■ What you should do
Go to the line in the entries below that holds "- The commanded end-effector pose relative" and repeat exactly from there through the line that holds "Of this document's 2 pictures, only", inclusive.

------ Data supplied

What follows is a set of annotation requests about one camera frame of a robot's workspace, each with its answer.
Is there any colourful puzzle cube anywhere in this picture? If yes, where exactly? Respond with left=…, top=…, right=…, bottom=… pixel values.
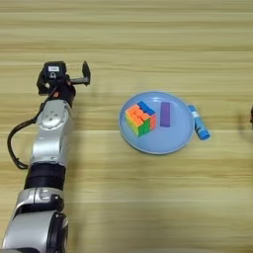
left=125, top=100, right=158, bottom=138

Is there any blue glue stick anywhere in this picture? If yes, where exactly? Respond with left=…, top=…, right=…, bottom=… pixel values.
left=187, top=104, right=211, bottom=141

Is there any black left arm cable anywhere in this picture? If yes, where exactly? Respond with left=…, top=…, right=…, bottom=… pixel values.
left=7, top=98, right=47, bottom=171

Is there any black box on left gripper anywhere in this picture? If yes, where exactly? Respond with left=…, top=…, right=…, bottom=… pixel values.
left=42, top=60, right=67, bottom=81

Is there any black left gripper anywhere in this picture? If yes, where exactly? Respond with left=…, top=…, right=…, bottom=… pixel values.
left=36, top=59, right=92, bottom=107

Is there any light blue round plate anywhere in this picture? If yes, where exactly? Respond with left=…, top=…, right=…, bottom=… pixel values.
left=118, top=91, right=196, bottom=156

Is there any purple rectangular block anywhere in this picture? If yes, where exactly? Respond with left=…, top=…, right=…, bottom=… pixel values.
left=159, top=101, right=172, bottom=128

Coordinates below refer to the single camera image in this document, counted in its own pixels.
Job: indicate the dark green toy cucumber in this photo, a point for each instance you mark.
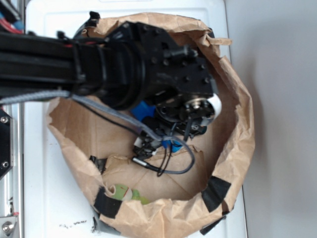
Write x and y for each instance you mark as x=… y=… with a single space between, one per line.
x=203 y=129

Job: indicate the white plastic tray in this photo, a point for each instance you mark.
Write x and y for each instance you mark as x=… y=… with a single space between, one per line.
x=54 y=206

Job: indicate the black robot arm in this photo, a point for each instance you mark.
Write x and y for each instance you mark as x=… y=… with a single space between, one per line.
x=137 y=67

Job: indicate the brown paper bag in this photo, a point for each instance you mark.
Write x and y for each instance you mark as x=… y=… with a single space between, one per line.
x=99 y=153

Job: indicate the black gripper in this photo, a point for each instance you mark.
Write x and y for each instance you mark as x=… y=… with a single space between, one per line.
x=184 y=120

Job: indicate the green frog toy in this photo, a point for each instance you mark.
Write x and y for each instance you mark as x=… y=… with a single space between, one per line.
x=123 y=193

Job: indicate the black metal bracket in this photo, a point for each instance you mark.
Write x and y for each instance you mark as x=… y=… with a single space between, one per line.
x=5 y=143

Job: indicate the silver metal frame rail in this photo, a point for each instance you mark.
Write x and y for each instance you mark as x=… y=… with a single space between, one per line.
x=11 y=185

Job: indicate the blue plastic bottle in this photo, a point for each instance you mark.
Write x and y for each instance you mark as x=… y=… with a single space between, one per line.
x=143 y=110

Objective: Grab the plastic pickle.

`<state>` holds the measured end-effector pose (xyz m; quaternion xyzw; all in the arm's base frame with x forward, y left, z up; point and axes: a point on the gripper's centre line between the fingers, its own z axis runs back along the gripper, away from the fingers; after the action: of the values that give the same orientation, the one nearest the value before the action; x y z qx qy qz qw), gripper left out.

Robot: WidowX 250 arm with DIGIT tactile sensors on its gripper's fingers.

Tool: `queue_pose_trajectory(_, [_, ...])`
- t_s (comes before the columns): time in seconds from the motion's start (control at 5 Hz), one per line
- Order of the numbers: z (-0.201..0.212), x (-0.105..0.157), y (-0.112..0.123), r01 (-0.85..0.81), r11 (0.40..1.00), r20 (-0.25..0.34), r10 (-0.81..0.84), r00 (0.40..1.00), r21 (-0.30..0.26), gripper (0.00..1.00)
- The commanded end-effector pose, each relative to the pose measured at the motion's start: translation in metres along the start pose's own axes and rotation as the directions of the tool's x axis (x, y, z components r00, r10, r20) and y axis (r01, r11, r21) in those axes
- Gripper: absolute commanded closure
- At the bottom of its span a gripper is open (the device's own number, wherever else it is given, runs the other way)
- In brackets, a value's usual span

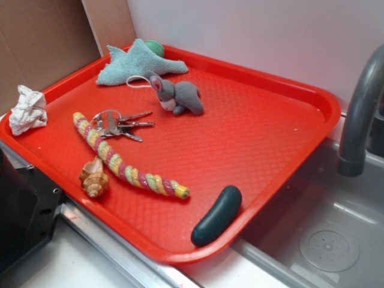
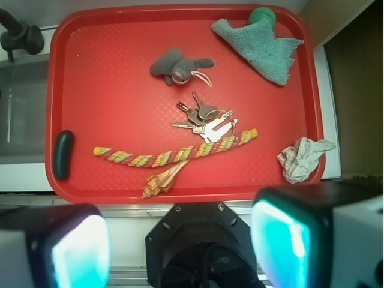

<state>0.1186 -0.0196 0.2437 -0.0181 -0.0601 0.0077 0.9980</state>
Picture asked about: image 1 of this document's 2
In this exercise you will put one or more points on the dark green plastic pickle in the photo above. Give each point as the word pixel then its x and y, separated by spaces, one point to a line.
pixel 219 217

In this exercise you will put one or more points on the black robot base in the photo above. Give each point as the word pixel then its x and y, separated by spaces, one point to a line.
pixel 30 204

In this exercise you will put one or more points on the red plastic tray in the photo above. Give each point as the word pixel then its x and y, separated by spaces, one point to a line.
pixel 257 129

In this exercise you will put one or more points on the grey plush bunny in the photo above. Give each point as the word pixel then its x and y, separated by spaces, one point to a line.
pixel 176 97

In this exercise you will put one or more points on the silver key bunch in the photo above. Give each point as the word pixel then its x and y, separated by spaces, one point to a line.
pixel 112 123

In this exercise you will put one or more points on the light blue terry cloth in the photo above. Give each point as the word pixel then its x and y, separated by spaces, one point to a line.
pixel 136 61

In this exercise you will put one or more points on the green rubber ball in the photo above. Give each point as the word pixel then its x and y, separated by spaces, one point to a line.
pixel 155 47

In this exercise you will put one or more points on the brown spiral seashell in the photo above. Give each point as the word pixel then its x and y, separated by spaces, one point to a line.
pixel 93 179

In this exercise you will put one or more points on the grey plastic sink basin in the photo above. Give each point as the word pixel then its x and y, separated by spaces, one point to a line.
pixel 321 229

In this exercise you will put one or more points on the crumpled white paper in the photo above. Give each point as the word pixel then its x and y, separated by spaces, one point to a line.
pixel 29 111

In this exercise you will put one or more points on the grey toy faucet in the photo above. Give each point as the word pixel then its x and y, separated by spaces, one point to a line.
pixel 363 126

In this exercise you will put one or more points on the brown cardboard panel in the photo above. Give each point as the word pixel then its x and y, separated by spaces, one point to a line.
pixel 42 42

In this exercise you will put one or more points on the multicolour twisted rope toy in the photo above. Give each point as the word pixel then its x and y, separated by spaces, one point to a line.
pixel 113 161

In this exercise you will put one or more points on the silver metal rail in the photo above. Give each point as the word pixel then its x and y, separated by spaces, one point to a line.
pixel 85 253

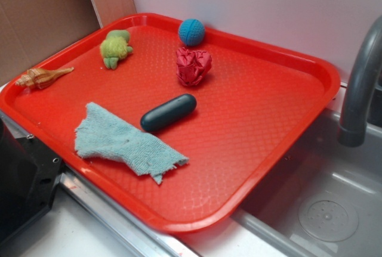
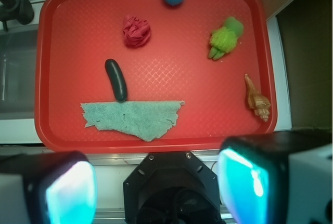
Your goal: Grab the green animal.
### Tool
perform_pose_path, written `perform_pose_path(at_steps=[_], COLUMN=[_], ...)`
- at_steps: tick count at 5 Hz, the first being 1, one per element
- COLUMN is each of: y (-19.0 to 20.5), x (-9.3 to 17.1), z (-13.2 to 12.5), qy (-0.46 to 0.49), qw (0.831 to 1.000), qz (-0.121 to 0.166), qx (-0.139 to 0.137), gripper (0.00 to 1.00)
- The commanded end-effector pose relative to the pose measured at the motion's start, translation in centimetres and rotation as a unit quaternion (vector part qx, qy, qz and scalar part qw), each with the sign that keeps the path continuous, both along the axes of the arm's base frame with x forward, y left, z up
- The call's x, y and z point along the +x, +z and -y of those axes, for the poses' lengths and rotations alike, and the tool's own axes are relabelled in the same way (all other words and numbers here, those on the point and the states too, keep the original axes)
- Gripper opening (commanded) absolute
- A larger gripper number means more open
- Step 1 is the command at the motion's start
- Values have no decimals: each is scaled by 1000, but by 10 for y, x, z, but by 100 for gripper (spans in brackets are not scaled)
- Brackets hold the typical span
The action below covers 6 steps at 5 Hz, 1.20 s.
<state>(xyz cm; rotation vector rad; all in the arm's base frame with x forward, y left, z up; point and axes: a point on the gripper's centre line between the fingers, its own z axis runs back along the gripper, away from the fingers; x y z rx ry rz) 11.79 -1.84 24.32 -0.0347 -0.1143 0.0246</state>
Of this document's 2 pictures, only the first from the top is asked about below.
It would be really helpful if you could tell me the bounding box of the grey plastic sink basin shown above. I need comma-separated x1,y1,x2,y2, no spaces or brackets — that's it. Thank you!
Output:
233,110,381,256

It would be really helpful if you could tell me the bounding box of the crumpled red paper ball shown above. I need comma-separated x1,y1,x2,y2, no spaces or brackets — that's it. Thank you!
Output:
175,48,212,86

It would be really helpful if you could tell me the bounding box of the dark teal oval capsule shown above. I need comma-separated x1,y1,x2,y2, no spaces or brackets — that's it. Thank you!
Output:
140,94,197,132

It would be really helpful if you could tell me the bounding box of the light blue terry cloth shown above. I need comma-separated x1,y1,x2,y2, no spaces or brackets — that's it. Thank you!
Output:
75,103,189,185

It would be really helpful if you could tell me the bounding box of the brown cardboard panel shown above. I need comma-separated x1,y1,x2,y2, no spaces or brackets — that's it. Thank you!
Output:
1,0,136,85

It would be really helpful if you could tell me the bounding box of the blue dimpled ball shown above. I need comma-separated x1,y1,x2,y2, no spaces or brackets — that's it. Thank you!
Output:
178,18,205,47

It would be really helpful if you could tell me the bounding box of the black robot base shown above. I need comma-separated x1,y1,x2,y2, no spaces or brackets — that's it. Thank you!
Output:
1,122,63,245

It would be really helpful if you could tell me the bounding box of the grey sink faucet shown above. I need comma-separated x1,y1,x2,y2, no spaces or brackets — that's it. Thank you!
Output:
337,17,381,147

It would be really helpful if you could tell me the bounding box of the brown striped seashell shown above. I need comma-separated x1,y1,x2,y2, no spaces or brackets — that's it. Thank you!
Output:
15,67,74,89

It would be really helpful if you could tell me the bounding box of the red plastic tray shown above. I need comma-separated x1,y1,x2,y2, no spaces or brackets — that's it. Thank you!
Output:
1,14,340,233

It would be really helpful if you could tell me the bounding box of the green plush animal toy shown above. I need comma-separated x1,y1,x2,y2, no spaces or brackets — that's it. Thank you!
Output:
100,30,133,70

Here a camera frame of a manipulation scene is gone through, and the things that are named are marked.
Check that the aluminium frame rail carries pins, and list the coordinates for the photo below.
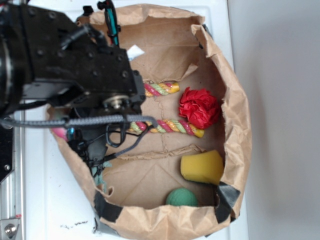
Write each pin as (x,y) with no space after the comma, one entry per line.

------------

■ Problem solution
- The commanded end-effector pose relative to the pose measured at the motion's start, translation in centimetres and rotation as a unit quaternion (vector part qx, qy, qz and scalar part qw), each with the sign that keeps the path continuous, both along the axes of the arm's base frame with x forward, y left, z up
- The call's x, y and z point along the +x, +z and -y of those axes, for the poses' lengths and rotations alike, and the tool's own axes are relabelled in the same way (all other words and numbers here, those on the point and the states too, keep the original axes)
- Gripper opening (commanded) absolute
- A larger gripper number means more open
- Step 1 is the command at the motion's start
- Values have no decimals: each is scaled by 1000, but by 10 for y, x, z, but by 100 for gripper (spans in brackets are not scaled)
- Brackets hold the typical span
The action below covers 6 steps at 5 Hz, 1.20 s.
<state>(xyz cm; rotation vector rad; all in the arm's base frame with x forward, y left, z up; point and axes: a point on the gripper's centre line between the fingers, its own z axis runs back along the gripper, away from the fingers; x y z rx ry rz) 11.79 -1.84 24.32 -0.0347 -0.1143 0.0246</state>
Of this document's 2 pictures, only the first from the top is asked about below.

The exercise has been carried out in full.